Here, in this mention of linches and irregular boundaries, traces seem to turn up of an open-field husbandry; and a few pages further on the same writer makes another observation which shows clearly that frequently the holding, like the yard-land, was [p278] composed of scattered pieces in open fields, and that this scattered ownership, as in England, was the result of an original joint occupation, and probably of a system of co-operative ploughing.
He says[398] that in many districts were to be found possessores whose lands were not contiguous, but made up of little pieces scattered in different places, and intermixed with those of the others, the several owners having common rights of way over one another's land to their scattered pieces, and also to the common woods, in which the vicini only have common rights of cutting timber and feeding stock.
This reference to the common woods and rights of way belonging only to the 'vicini' seems to show that the scattering of the pieces in the holdings had arisen as in the later open-field system, from an original co-operation of ploughing or other cultivation.
The result of joint occupation.
Connecting these statements with the previous one, that sometimes land was assigned to a number of settlers jointly, and that sometimes settlers took possession, without centuriation, of so much land as they could cultivate, and transferring these same methods from Italy, where Flaccus observed them, to transalpine provinces, where larger teams were [p279] needful for ploughing, it would seem that we may rightly picture bodies of free settlers on the 'ager publicus' as frequently joining their yokes of oxen together to plough their allotments on the open-field system. And if this was done by retired veterans on public land, they were probably only following the common method adopted by the coloni on the villas of the richer Roman landowners in the provinces. If they did so, they probably simply adopted the custom of the country in which they settled, and followed a method common not only to Gaul and Germany, but also to Europe and Asia.[399]
The method of centuriation.
Even in the case of the regular centuriation, there was an opportunity, apparently, for joint occupation, and probably often a necessity for joint ploughing.
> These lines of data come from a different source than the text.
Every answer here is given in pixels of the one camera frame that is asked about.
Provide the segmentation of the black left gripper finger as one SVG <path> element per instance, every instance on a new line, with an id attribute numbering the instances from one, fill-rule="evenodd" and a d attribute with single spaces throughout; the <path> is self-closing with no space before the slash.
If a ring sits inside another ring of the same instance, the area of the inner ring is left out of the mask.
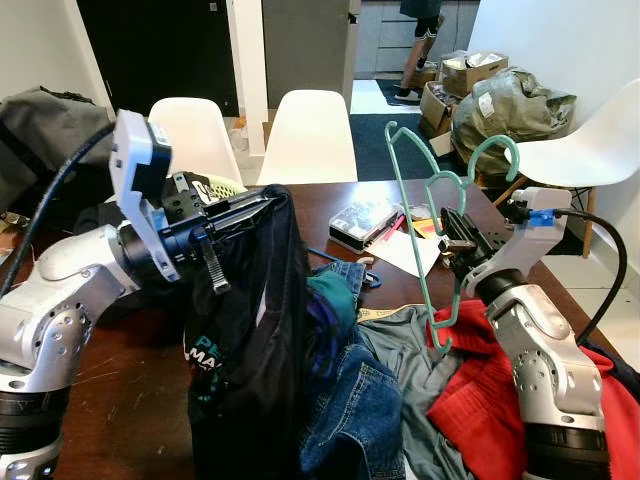
<path id="1" fill-rule="evenodd" d="M 243 202 L 220 212 L 209 224 L 211 239 L 229 239 L 256 228 L 268 218 L 273 202 Z"/>
<path id="2" fill-rule="evenodd" d="M 266 207 L 273 205 L 276 198 L 266 195 L 261 189 L 253 189 L 239 193 L 239 195 L 221 198 L 204 207 L 207 218 L 242 218 L 242 216 L 256 215 Z"/>

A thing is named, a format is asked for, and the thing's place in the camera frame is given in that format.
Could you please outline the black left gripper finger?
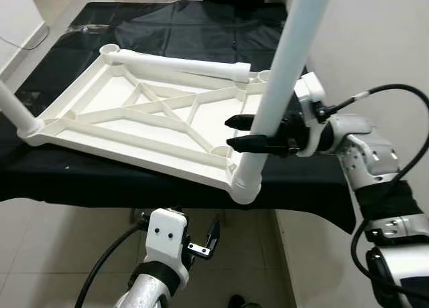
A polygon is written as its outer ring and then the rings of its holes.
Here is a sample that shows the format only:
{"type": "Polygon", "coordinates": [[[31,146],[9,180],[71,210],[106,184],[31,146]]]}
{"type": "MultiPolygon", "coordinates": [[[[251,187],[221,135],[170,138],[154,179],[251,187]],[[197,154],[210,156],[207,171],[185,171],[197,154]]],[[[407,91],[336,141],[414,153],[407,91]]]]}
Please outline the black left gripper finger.
{"type": "Polygon", "coordinates": [[[214,217],[206,235],[205,256],[212,256],[221,238],[221,220],[214,217]]]}

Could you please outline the white plastic children table top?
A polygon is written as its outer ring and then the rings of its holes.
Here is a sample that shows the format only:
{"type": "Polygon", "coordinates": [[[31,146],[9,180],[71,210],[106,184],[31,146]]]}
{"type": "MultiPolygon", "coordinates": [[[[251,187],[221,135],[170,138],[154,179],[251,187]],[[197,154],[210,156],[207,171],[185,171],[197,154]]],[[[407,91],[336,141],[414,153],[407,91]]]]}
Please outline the white plastic children table top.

Hyginus, describing the mode of centuriation, speaks first of the two broad roads running north and south and east and west; and then he says the 'sortes' were divided, and the names recorded in tens (per decurias, i.e. per homines denos), the subdivision among the ten being left till afterwards.[400] It does not follow, perhaps, that the subdivision was always made in regular squares. There may sometimes have been a common occupation and joint ploughing; but of this we know nothing.